Tasche und sein neues Team hatten kaum Zeit, sich zu finden - und das in einem Sport, in dem es auf Hundertstel einer Sekunde beim Start ankommt, die Koordination im Team essenziell ist und jeder Handgriff sitzen musste. Einige Trainingsfahrten vor dem Weltcup in Altenberg, bei dem Tasche als Ersatzmann dabei war, mussten genügen. Auch bei der darauffolgenden Weltmeisterschaft am ersten Februar-Wochenende auf der legendären Natureisbahn von Sankt Moritz sollte der Brandenburger als Ersatzmann dabei sein, ohne zuvor überhaupt ein einziges Mal im Weltcup gestartet zu sein.
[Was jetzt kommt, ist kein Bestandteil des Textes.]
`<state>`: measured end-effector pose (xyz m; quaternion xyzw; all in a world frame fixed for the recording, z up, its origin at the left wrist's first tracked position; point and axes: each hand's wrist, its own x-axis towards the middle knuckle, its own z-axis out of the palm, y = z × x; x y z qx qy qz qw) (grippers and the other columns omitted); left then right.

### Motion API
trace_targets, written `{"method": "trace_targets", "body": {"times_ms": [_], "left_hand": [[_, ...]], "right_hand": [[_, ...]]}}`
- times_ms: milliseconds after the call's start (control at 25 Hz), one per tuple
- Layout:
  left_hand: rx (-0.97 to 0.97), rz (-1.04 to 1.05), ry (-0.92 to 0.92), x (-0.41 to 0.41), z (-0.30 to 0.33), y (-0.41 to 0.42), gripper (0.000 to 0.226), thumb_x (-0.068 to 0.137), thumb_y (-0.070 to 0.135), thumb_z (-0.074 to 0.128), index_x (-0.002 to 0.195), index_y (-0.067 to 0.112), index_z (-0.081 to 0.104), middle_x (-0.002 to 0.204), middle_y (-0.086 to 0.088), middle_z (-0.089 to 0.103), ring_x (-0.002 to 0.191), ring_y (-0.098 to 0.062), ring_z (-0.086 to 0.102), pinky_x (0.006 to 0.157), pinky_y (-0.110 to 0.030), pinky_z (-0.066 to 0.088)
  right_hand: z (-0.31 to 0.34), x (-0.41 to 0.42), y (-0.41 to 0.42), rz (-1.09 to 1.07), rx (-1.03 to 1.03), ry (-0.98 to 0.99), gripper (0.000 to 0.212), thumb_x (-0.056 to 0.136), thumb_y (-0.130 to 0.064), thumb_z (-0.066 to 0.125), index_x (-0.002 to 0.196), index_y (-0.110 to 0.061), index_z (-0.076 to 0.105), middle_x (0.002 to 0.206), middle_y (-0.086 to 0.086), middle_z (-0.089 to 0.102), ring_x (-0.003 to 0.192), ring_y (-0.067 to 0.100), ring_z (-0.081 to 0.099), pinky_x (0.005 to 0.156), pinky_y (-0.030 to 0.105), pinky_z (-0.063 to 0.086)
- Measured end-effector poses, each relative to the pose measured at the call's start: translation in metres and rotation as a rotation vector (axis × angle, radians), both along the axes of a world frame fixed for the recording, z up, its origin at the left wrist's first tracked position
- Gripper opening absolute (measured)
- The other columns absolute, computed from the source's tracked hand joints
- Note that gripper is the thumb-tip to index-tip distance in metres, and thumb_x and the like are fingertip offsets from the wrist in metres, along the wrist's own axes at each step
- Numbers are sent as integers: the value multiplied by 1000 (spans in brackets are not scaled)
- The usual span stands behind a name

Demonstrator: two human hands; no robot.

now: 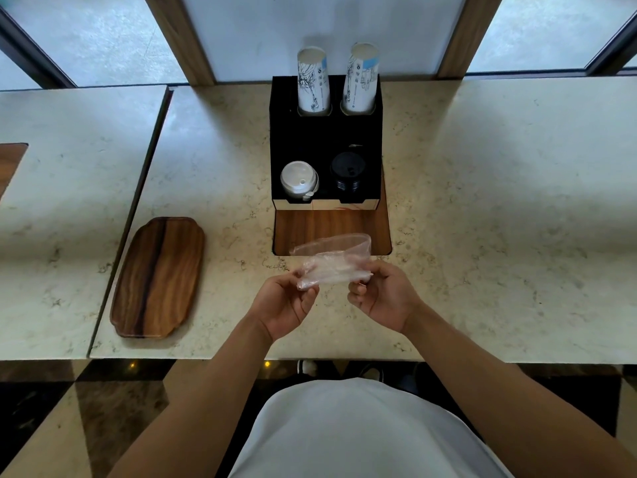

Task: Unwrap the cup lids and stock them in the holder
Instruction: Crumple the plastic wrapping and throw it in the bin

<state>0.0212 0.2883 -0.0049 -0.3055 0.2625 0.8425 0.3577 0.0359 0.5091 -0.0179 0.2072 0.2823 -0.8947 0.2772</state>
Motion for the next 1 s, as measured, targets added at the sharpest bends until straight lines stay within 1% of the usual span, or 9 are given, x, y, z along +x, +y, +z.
{"method": "trace_targets", "body": {"times_ms": [120,200,280,440,600,680,760,880,1000], "left_hand": [[-62,-97,45,-2,1,-4,25,86,11,48,106,2,58,96,-19,67,69,-29,70,59,-36,62],[-250,-281,149,-4,2,-5,17,94,21,56,93,5,62,91,-17,67,72,-29,70,64,-40,61],[-384,-474,233,-5,3,-6,23,98,27,60,100,4,61,95,-21,70,78,-35,71,73,-46,61],[-336,-685,213,-8,5,-8,49,96,37,64,134,8,55,121,-25,71,104,-41,70,80,-46,61],[-254,-885,323,-8,6,3,38,96,20,65,129,0,61,116,-19,72,102,-32,72,86,-41,60],[-238,-840,360,-4,4,8,27,95,8,66,121,2,69,113,-17,73,100,-30,73,84,-38,60],[-309,-704,390,1,0,13,25,92,5,68,118,3,72,112,-18,75,101,-33,73,84,-41,60],[-598,-452,448,5,-7,22,20,92,8,69,111,6,74,111,-18,75,101,-35,73,89,-46,61],[-909,-359,501,8,-9,32,8,90,13,73,97,11,75,97,-13,76,84,-23,74,74,-29,62]], "right_hand": [[3,-3,4,55,72,-49,37,87,-38,60,94,-6,78,72,9,64,57,20,57,55,31,46],[5,-6,9,152,217,-52,40,91,-48,62,87,-10,76,78,9,66,61,20,60,55,32,49],[7,-7,13,292,348,17,25,85,-35,69,92,-11,71,86,9,64,68,19,63,58,32,53],[12,-10,19,468,392,116,12,83,-20,63,90,-12,69,88,7,64,73,19,64,65,32,54],[15,-19,18,618,412,206,30,83,-14,60,110,-13,72,105,11,68,90,25,66,74,34,57],[13,-21,16,566,433,192,38,83,-21,68,120,-14,72,109,13,70,96,27,68,80,37,59],[8,-19,15,390,438,104,48,89,-44,70,124,-12,71,116,15,72,102,31,71,89,44,58],[-2,-7,17,272,464,-18,79,84,-76,59,129,-11,65,121,19,74,109,35,71,98,49,55],[-10,8,17,340,471,53,94,68,-84,67,137,-21,57,131,17,68,121,34,67,109,51,50]]}}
Fehlerfreie Leistung und doch undankbarer Vierter
Dass Tasche schließlich bei der WM in der Schweiz überhaupt mit im Bob sitzen würde, stand erst vier Stunden vor dem ersten Lauf endgültig fest. Tasche ersetzte den mit einer Muskelverletzung im Oberschenkel kurzfristig ausgefallenen Christian Rasp, was das Team vor weitere Probleme stellte. Denn Tasche ist mit seinen rund 100 Kilogramm Körpergewicht einige Kilo schwerer als der eigentlich als Starter eingeplante Rasp.
Wie Pilot Lochner erläutert, hatte man aufgrund der Verletzungssorgen bei Rasp schon die beiden anderen Anschieber angewiesen, jeweils ein, zwei Kilo zu verlieren, damit man eine Disqualifizierung durch ein Reißen der Gewichtsobergrenze nicht riskieren würde. "Joshi selbst meinte dann, dass er wegen der Nervosität bei einem potenziellen Start sowieso keinen Bissen herunterbekäme und am Morgen des Rennens nicht von der Schüssel runterkäme", erzählt Lochner rückblickend mit einem Lachen.
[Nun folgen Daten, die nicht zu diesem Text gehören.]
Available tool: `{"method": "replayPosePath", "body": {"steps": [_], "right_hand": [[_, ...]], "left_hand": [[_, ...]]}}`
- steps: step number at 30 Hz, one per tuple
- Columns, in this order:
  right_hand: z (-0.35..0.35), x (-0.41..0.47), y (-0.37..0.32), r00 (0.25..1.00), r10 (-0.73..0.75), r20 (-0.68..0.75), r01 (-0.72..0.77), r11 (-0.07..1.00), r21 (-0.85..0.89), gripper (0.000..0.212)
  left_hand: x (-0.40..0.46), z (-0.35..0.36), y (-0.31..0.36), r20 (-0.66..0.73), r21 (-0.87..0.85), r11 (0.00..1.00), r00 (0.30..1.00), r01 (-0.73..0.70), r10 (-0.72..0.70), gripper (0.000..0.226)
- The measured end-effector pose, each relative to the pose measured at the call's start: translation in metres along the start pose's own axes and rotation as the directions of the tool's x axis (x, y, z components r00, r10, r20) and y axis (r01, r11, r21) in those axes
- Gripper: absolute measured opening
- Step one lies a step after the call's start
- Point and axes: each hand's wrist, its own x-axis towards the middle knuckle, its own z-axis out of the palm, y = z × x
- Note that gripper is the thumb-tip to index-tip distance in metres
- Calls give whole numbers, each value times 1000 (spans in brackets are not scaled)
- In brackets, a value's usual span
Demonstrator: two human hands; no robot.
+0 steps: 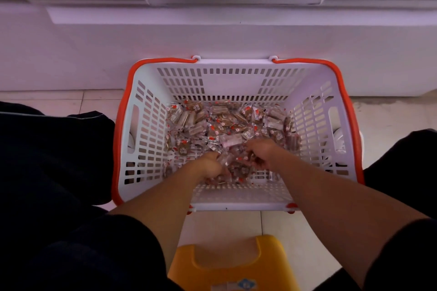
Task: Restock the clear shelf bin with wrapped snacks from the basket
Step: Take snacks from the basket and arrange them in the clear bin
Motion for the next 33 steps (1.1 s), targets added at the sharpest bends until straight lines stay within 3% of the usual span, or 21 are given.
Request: {"method": "replayPosePath", "body": {"steps": [3,6,8,11,14,18,23,27,30,33], "right_hand": [[-15,-16,-13,999,-53,9,53,969,-240,16],[-32,-46,-45,984,-139,111,172,894,-414,20],[-41,-72,-73,951,-232,207,292,893,-342,19],[-50,-116,-114,856,-416,307,476,865,-156,24],[-58,-162,-146,768,-582,267,619,782,-74,25],[-64,-227,-173,650,-734,198,760,629,-164,13],[-61,-290,-176,481,-869,112,877,479,-50,11],[-75,-316,-172,421,-907,-28,907,421,-8,29],[-92,-327,-174,365,-919,-146,930,355,92,22],[-101,-333,-181,352,-931,-95,924,329,196,12]], "left_hand": [[-9,-8,5,91,-267,960,994,85,-63,63],[-29,-21,24,233,-468,877,972,112,0,25],[-44,-35,45,231,-531,847,964,10,133,18],[-74,-65,88,214,-624,771,920,-128,327,28],[-116,-100,127,170,-629,738,884,-243,436,31],[-188,-138,166,191,-567,759,845,-320,499,29],[-258,-151,190,96,-452,721,775,-525,625,49],[-282,-148,196,-7,-403,662,726,-632,688,45],[-285,-144,208,-86,-429,618,711,-658,698,29],[-287,-136,220,-70,-552,564,708,-614,703,36]]}}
Beim Rennen ließ sich Tasche vom Drumherum nicht beeindrucken oder schien die Nervosität zumindest gut zu kaschieren: In den vier Läufen der Weltmeisterschaft auf der Natureisbahn des Schweizer Nobel-Wintersportorts lieferte Tasche eine fehlerfreie Leistung ab. Für das Team Lochner reichte es am Ende knapp nicht zur Medaille. Beim Sieg des Teams von Francesco Friedrich landete die in letzter Minute zusammengestellte Bob-Mannschaft am Ende auf dem undankbaren vierten Rang.
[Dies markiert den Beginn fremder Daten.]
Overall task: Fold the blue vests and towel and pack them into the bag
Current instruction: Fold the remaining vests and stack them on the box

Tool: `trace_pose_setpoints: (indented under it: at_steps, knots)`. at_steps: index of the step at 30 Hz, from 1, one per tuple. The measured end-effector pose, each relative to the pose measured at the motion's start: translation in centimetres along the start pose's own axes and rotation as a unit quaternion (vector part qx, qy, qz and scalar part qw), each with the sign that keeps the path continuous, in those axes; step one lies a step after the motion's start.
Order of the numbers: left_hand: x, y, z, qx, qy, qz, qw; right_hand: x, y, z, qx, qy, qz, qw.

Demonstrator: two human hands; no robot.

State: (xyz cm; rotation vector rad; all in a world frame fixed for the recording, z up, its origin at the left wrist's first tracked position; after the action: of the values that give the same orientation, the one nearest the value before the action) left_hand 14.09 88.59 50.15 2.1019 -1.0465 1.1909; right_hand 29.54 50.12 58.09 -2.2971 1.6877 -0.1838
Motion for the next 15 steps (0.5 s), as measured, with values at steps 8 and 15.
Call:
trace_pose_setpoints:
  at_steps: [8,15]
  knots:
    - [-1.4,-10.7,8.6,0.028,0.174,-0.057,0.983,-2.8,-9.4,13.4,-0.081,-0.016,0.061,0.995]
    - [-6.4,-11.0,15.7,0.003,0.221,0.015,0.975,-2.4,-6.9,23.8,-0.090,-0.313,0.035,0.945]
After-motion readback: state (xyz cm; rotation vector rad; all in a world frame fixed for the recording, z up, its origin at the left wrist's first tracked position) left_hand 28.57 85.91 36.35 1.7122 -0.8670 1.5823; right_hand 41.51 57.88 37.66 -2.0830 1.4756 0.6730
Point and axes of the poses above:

Das Ziel Olympia ist realistischer denn je
"Mir wurde dann im Nachhinein eigentlich erst bewusst, dass ich ihn voll ins kalte Wasser geworfen habe", wie Pilot Lochner rückblickend im Gespräch mit rbb|24 erklärt. Eigentlich hätte man den Neuling in der Weltspitze "ein wenig an die Hand nehmen müssen." Doch Tasche sei bis dahin "unglaublich selbstbewusst aufgetreten." Dass er eigentlich ein "blutiger Anfänger" ist, realisierte der mehrfache Weltmeister und zweifache Silbermedaillengewinner bei Olympia 2022 in Peking erst nach dem Rennen. "Ich hätte schwören können, dass Joshi seit zehn Jahren Bob fährt", so Lochner weiter, denn Tasche habe sich nicht einen einzige Patzer geleistet und das obwohl man kaum gemeinsame Trainingszeit hatte.
Der Werdegang Tasches beeindruckt auch Lochner, der schon einige ehemalige Sprinter nach dem Wechsel in den Bobsport beobachtet hat: "Wir haben Leute, die fahren zehn Jahre Bob und kriegen es immer noch nicht auf die Kette - das, was Joshi da geleistet hat, ist keine Selbstverständlichkeit." Tasches Trainingseifer und seine Körperbeherrschung zeichnen ihn, so das Urteil Lochners, besonders aus.
Seit seinem Debüt bei der WM konnte Tasche in Innsbruck und dem lettischen Sigulda auch seine ersten Weltcup-Einsätze und seinen ersten Podiums-Platz feiern. Das Ziel Olympia ist für Tasche nun realistischer denn je. Pilot Lochner glaubt ebenso an die Chancen seines Anschiebers: "Definitiv hat er das Potenzial - man kann ihn auf allen drei Positionen einsetzen und er hat ein Gefühl für den Sport. Er wird seinen Platz finden."